A SHUa é uma doença rara. Nela, o sistema de defesa do corpo (sistema imunológico) passa a atacar células saudáveis, por erro genético ou por anticorpos.
Os principais sintomas são cansaço extremo, palidez e manchas roxas na pele, relacionados a anemia, queda de plaquetas e lesão renal aguda.
Segundo o autor, deputado Roberto Monteiro Pai (PL-RJ), o acesso a terapias modernas para tratar a SHUa no Brasil ainda é muito restrito, o que gera insegurança para famílias que dependem do governo para o tratamento.
Produção nacional
Pela proposta, o governo federal deve priorizar a pesquisa e a produção nacional desses remédios, com foco na capacidade da Fundação Oswaldo Cruz (Fiocruz).

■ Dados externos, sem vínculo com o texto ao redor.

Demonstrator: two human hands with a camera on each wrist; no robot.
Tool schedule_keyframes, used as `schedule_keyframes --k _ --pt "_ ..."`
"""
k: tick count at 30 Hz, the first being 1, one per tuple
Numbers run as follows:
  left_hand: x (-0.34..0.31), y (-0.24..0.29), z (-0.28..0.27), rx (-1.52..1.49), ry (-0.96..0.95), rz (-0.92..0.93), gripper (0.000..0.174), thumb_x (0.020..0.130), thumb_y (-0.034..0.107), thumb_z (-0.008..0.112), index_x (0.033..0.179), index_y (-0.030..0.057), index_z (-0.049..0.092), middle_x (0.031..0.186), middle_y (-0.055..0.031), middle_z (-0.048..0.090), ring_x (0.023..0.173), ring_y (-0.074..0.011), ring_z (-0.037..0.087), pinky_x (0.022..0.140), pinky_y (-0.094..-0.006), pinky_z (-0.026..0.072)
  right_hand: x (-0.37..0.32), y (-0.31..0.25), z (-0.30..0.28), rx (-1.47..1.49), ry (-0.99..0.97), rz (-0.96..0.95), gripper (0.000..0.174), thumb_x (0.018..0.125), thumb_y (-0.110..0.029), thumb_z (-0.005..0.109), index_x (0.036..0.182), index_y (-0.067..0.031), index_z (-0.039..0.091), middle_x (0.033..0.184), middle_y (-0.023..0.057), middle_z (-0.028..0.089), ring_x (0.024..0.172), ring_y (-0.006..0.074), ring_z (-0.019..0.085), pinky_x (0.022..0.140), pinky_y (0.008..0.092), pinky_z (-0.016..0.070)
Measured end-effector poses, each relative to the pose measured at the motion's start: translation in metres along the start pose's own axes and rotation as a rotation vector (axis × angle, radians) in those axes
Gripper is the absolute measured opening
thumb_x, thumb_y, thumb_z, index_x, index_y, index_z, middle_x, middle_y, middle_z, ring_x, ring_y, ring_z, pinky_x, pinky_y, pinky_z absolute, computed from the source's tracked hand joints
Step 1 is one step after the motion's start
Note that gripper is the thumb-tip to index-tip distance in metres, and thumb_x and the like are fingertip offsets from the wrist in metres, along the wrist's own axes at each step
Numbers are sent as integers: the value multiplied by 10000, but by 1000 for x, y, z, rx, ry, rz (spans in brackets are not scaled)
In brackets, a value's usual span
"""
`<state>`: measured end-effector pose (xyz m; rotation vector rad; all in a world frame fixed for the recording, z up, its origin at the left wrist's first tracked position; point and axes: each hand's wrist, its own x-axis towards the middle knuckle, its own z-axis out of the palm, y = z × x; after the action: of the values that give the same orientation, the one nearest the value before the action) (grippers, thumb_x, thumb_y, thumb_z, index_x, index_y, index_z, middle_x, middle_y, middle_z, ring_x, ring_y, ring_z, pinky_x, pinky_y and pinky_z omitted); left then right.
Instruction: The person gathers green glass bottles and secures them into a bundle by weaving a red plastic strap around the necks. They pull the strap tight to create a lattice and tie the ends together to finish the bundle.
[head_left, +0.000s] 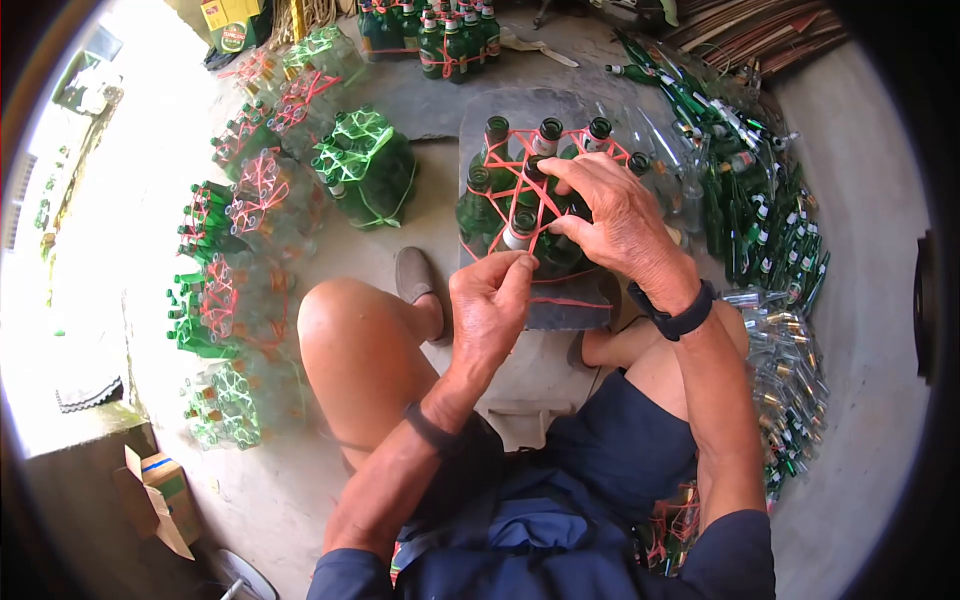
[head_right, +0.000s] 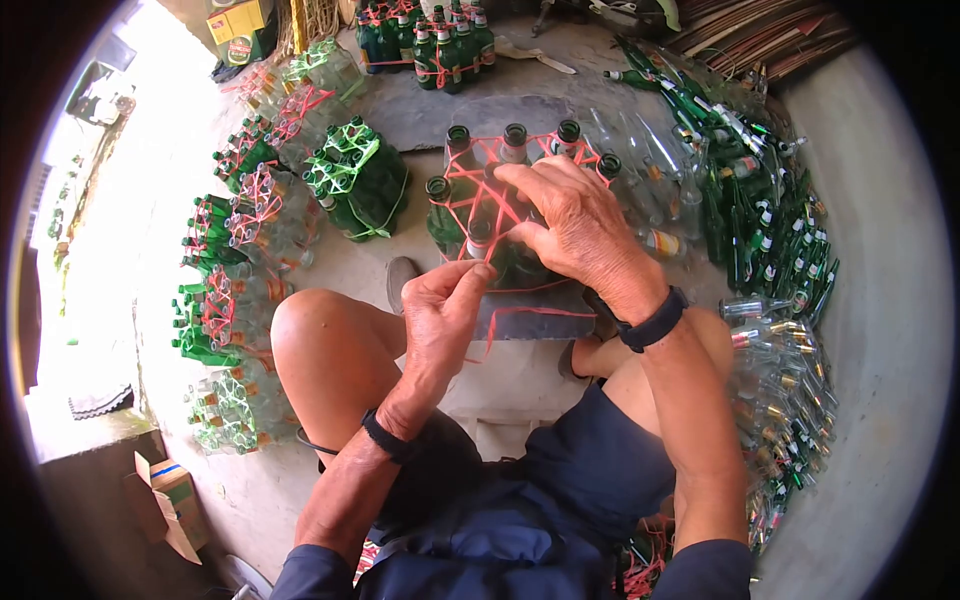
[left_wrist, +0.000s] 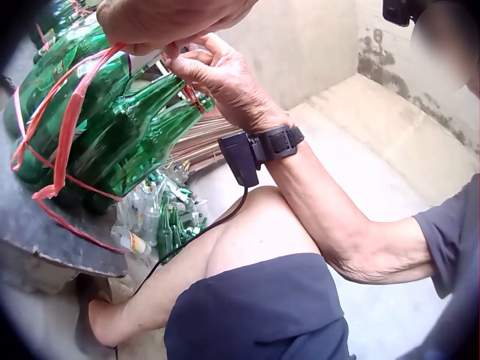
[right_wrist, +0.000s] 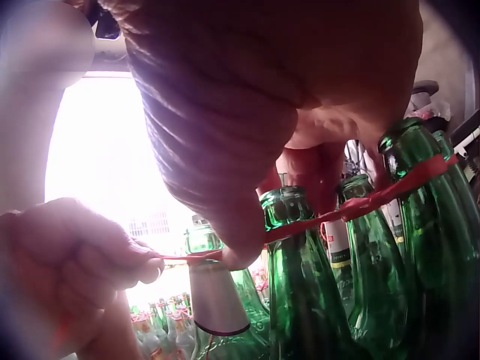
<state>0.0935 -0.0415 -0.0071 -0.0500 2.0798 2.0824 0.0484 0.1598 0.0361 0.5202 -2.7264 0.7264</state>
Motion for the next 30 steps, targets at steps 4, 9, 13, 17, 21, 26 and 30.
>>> schedule_keyframes --k 4,9,13,17,21,26,30 --pt "0 -7 1 -5 0 -7 238 1013 159 714 1042 -54 817 787 40 679 696 -33 527 610 -240 424 -2 2 2 27 11 0 668 738 -49 876 1365 -120 657 1030 87 707 1104 340 666 1029 461 522" --pt "-1 -10 2 -31 3 -31 246 1012 169 717 1063 -50 817 815 41 688 720 -34 532 637 -236 426 -5 -4 -3 -10 54 -42 663 741 -53 875 1363 -92 648 1032 97 703 1117 349 662 1022 455 517" --pt "-3 -7 5 -61 41 -3 246 1018 152 695 1013 -70 802 736 37 652 687 -42 521 614 -257 435 -18 -32 -12 -165 119 -36 425 801 -120 835 1200 -65 700 1048 117 699 1099 326 657 963 439 517" --pt "-9 -6 4 -1 14 -69 281 1025 197 687 1072 -51 812 815 38 685 732 -49 538 640 -249 429 -43 -51 12 192 118 213 152 929 -144 763 1006 -18 725 941 156 718 901 341 704 814 420 558" --pt "-14 -12 3 25 23 5 301 1039 211 662 1027 -62 787 776 37 654 720 -51 523 632 -265 431 -53 -56 48 519 168 382 213 979 -182 757 954 27 729 854 169 741 718 299 718 672 387 562" --pt "-26 -11 2 67 25 49 318 1046 221 655 1011 -76 764 750 36 627 716 -51 512 627 -272 428 -55 -46 66 694 103 510 213 969 -159 758 921 46 726 738 127 720 678 140 670 631 352 539" --pt "-30 -14 4 99 12 44 313 1049 216 649 1009 -72 763 745 40 617 719 -49 510 622 -271 428 -56 -48 66 720 141 515 194 956 -120 736 877 55 714 711 114 711 673 101 639 621 337 530"
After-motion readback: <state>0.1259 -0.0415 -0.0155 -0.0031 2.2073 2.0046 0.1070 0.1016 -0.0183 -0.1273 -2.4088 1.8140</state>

A intenção é reduzir a dependência de importações e permitir a autossuficiência no cuidado com os pacientes.
“É o dever do Estado assegurar que cidadãos com doenças raras não sejam deixados para trás por questões burocráticas ou econômicas”, afirma o parlamentar.
O autor sugere que a futura lei receba o nome de Paulo Felipe da Silva, “em homenagem à inspiradora luta pelo acesso a tratamentos para a SHUa”.
Próximas etapas
O projeto será analisado, em caráter conclusivo, pelas comissões de Saúde; de Finanças e Tributação; e de Constituição e Justiça e de Cidadania.
Para virar lei, o texto deve ser aprovado pela Câmara e pelo Senado.